## Prompt
A verbatim reproduction of the lines below, from the line containing "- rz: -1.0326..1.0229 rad" through the line containing "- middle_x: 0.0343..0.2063", both ends included, is the whole required output.

The data Block Start

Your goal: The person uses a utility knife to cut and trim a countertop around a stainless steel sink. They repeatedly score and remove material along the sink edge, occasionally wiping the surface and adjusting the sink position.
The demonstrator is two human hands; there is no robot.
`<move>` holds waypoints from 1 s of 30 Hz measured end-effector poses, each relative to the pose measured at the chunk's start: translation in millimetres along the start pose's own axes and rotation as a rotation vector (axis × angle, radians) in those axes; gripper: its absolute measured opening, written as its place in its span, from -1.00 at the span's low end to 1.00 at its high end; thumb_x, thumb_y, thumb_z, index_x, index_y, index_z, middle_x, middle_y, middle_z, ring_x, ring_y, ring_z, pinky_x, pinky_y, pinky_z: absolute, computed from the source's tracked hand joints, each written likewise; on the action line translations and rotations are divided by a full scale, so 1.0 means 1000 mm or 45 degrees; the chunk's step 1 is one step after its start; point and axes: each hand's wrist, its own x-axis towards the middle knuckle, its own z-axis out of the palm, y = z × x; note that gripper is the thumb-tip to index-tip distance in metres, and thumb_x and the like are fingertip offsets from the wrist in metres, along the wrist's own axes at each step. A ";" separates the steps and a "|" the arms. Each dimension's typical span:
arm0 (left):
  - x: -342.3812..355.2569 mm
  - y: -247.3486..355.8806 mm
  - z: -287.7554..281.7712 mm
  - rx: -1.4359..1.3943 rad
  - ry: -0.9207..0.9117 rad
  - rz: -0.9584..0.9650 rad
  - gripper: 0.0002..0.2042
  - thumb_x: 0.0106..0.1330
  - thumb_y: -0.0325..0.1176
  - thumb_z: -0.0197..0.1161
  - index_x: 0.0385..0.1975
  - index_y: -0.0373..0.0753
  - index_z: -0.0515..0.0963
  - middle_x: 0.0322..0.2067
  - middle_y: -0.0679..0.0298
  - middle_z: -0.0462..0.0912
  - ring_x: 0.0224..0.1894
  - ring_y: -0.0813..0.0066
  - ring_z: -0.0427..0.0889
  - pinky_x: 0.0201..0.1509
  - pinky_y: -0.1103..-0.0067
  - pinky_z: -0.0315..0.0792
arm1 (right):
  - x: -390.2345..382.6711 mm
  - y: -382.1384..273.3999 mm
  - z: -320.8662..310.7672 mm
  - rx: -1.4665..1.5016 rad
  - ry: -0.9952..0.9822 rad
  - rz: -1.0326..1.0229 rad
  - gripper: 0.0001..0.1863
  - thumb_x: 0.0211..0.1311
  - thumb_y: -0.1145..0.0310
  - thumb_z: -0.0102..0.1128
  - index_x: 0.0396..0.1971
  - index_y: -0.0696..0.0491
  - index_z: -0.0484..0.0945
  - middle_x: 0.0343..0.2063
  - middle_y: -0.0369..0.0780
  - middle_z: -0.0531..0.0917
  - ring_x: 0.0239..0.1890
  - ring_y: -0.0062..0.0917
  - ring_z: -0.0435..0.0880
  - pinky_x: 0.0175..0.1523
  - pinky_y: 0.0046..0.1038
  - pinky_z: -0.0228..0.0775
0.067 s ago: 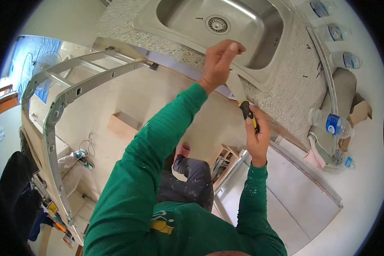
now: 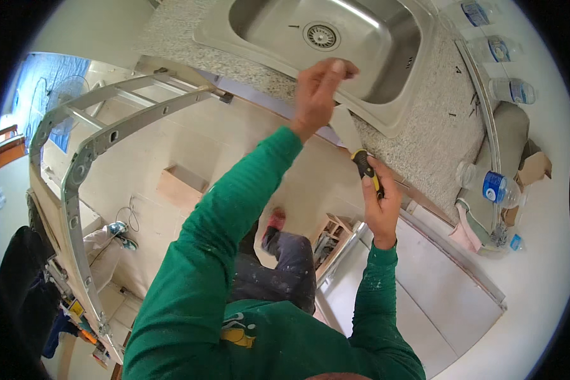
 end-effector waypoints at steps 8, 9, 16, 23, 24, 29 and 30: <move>-0.084 0.040 -0.029 0.884 -0.244 0.473 -0.72 0.54 -0.24 0.15 -0.06 -0.32 0.68 -0.05 0.03 0.76 0.02 0.07 0.72 0.18 0.21 0.54 | 0.041 0.001 0.014 0.001 -0.190 -0.006 -0.59 0.43 0.37 0.32 0.21 0.17 0.62 -0.02 0.02 0.79 -0.04 -0.13 0.83 0.04 -0.26 0.67; -0.087 0.041 -0.019 0.907 -0.321 0.496 -0.71 0.51 -0.22 0.19 -0.05 -0.32 0.68 -0.04 0.02 0.75 0.02 0.01 0.71 0.18 0.17 0.53 | 0.043 0.002 0.014 0.008 -0.190 -0.045 -0.58 0.42 0.37 0.33 0.21 0.17 0.61 -0.05 0.01 0.79 -0.06 -0.13 0.83 0.01 -0.26 0.68; -0.075 0.014 0.021 0.899 -0.445 0.475 -0.58 0.40 -0.12 0.27 0.06 -0.33 0.61 0.04 0.00 0.68 0.01 -0.06 0.66 0.22 0.11 0.50 | 0.094 0.022 -0.003 -0.239 -0.550 -0.336 -0.57 0.30 0.24 0.40 0.11 0.04 0.56 -0.16 -0.06 0.72 -0.23 -0.07 0.79 -0.25 -0.12 0.66; -0.062 0.017 -0.017 0.815 -0.067 0.242 -0.51 0.44 -0.03 0.10 0.00 -0.39 0.66 -0.03 -0.09 0.72 0.00 -0.02 0.72 0.15 0.27 0.54 | 0.119 -0.012 0.052 -0.113 -0.604 -0.305 -0.53 0.39 0.23 0.25 0.23 0.03 0.44 -0.12 0.07 0.66 -0.17 0.11 0.74 -0.20 0.08 0.60; -0.056 0.026 -0.022 0.778 -0.026 0.151 -0.50 0.43 -0.02 0.10 -0.01 -0.39 0.67 -0.06 -0.08 0.73 -0.01 0.02 0.73 0.13 0.31 0.55 | 0.118 -0.021 0.062 -0.140 -0.583 -0.263 -0.53 0.40 0.23 0.23 0.24 0.04 0.43 -0.13 0.08 0.66 -0.18 0.12 0.74 -0.19 0.09 0.59; -0.044 0.041 -0.051 0.568 -0.038 -0.035 -0.50 0.41 0.00 0.10 -0.06 -0.40 0.69 -0.14 0.00 0.76 -0.02 0.10 0.73 0.12 0.34 0.54 | 0.115 -0.055 0.087 -0.256 -0.569 -0.137 -0.55 0.44 0.27 0.19 0.25 0.05 0.40 -0.22 0.11 0.68 -0.24 0.15 0.73 -0.17 0.12 0.57; -0.043 0.042 -0.051 0.538 -0.033 -0.052 -0.50 0.41 0.00 0.09 -0.07 -0.40 0.69 -0.15 0.02 0.76 -0.03 0.12 0.73 0.12 0.35 0.54 | 0.118 -0.055 0.088 -0.265 -0.585 -0.161 -0.56 0.45 0.27 0.19 0.24 0.06 0.40 -0.21 0.11 0.69 -0.23 0.15 0.73 -0.17 0.11 0.57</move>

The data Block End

## Output of the exercise
  - rz: -1.0326..1.0229 rad
  - gripper: 0.0001..0.1863
  - thumb_x: 0.0211..0.1311
  - thumb_y: -0.1145..0.0310
  - thumb_z: -0.0102..0.1128
  - index_x: 0.0396..0.1971
  - index_y: -0.0696..0.0491
  - index_z: -0.0484..0.0945
  - middle_x: 0.0343..0.2063

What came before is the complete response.